[Task objective] Would you retype the listing below word for word, without any of its pictures?

[Data section]

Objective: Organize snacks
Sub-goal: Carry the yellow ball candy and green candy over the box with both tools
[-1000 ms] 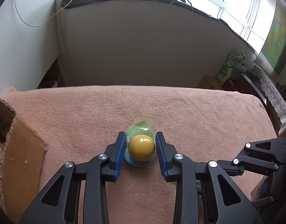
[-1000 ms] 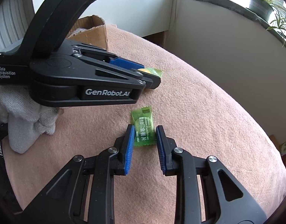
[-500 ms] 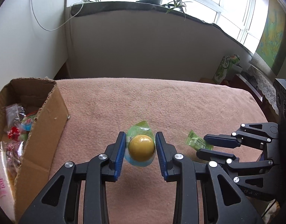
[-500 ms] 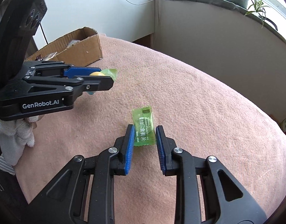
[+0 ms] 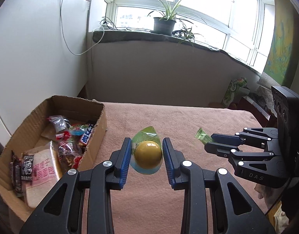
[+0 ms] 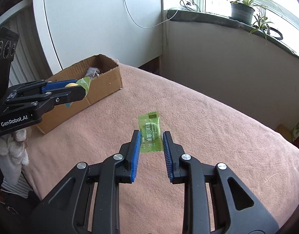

[Solution below]
Objective: Organize snacks
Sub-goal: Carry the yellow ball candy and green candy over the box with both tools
[-1000 ms] 
[-1000 ms] 
[-500 ms] 
[-500 ms] 
[+0 ms] 
[+0 ms] 

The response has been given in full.